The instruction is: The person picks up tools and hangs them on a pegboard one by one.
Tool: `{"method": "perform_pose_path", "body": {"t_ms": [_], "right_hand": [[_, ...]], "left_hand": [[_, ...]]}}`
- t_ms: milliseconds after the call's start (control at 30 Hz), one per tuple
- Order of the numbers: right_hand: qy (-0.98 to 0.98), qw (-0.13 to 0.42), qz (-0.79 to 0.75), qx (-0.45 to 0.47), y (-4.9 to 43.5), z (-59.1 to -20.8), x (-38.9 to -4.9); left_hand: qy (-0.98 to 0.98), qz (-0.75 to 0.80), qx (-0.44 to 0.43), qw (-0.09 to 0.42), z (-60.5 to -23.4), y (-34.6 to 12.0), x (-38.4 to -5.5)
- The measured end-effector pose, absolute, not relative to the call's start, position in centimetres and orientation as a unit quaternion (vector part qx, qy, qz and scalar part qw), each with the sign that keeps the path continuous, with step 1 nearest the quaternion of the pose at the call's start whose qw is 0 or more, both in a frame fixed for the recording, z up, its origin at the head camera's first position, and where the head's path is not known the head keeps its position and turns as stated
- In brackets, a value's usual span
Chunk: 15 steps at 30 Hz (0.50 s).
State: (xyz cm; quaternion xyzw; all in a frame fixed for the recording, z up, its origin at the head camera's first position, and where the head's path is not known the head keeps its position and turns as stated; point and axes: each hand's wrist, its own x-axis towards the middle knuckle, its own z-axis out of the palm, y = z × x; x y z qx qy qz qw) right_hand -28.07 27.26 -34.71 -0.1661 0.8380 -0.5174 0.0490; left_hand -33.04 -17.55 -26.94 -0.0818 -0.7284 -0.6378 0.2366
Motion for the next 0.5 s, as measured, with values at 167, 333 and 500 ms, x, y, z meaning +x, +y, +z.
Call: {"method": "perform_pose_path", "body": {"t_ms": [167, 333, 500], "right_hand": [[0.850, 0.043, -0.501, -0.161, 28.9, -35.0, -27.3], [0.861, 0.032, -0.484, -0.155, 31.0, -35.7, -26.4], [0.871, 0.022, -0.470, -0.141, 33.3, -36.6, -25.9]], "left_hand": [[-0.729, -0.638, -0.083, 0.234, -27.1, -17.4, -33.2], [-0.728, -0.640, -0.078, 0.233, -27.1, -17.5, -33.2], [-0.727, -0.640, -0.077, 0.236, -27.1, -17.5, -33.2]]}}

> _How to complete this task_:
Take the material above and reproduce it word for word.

> _Finished exercise_:
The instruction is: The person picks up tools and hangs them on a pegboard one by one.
Tool: `{"method": "perform_pose_path", "body": {"t_ms": [_], "right_hand": [[_, ...]], "left_hand": [[_, ...]]}}`
- t_ms: milliseconds after the call's start (control at 30 Hz), one per tuple
- Order of the numbers: right_hand: qy (-0.98 to 0.98), qw (-0.13 to 0.42), qz (-0.79 to 0.75), qx (-0.45 to 0.47), y (-4.9 to 43.5), z (-59.1 to -20.8), x (-38.9 to -4.9); left_hand: qy (-0.98 to 0.98), qz (-0.75 to 0.80), qx (-0.44 to 0.43), qw (-0.09 to 0.42), z (-60.5 to -23.4), y (-34.6 to 12.0), x (-38.4 to -5.5)
- The measured end-effector pose, absolute, not relative to the call's start, position in centimetres and orientation as a unit quaternion (vector part qx, qy, qz and scalar part qw), each with the sign that keeps the path continuous, with step 1 nearest the quaternion of the pose at the call's start whose qw is 0 or more, both in a frame fixed for the recording, z up, its origin at the head camera's first position, and where the head's path is not known the head keeps its position and turns as stated
- In brackets, a value's usual span
Chunk: 15 steps at 30 Hz (0.50 s).
State: (xyz cm; quaternion xyzw; all in a frame fixed for the recording, z up, its origin at the head camera's first position, and where the head's path is not known the head keeps its position and turns as stated; point and axes: each hand's wrist, its own x-axis towards the middle knuckle, its own z-axis out of the palm, y = z × x; x y z qx qy qz qw) right_hand -28.07 27.26 -34.71 -0.1661 0.8380 -0.5174 0.0490; left_hand -33.04 -17.55 -26.94 -0.0818 -0.7284 -0.6378 0.2366
Motion for the next 0.5 s, as measured, with values at 167, 333 and 500 ms, x, y, z meaning +x, +y, +z.
Call: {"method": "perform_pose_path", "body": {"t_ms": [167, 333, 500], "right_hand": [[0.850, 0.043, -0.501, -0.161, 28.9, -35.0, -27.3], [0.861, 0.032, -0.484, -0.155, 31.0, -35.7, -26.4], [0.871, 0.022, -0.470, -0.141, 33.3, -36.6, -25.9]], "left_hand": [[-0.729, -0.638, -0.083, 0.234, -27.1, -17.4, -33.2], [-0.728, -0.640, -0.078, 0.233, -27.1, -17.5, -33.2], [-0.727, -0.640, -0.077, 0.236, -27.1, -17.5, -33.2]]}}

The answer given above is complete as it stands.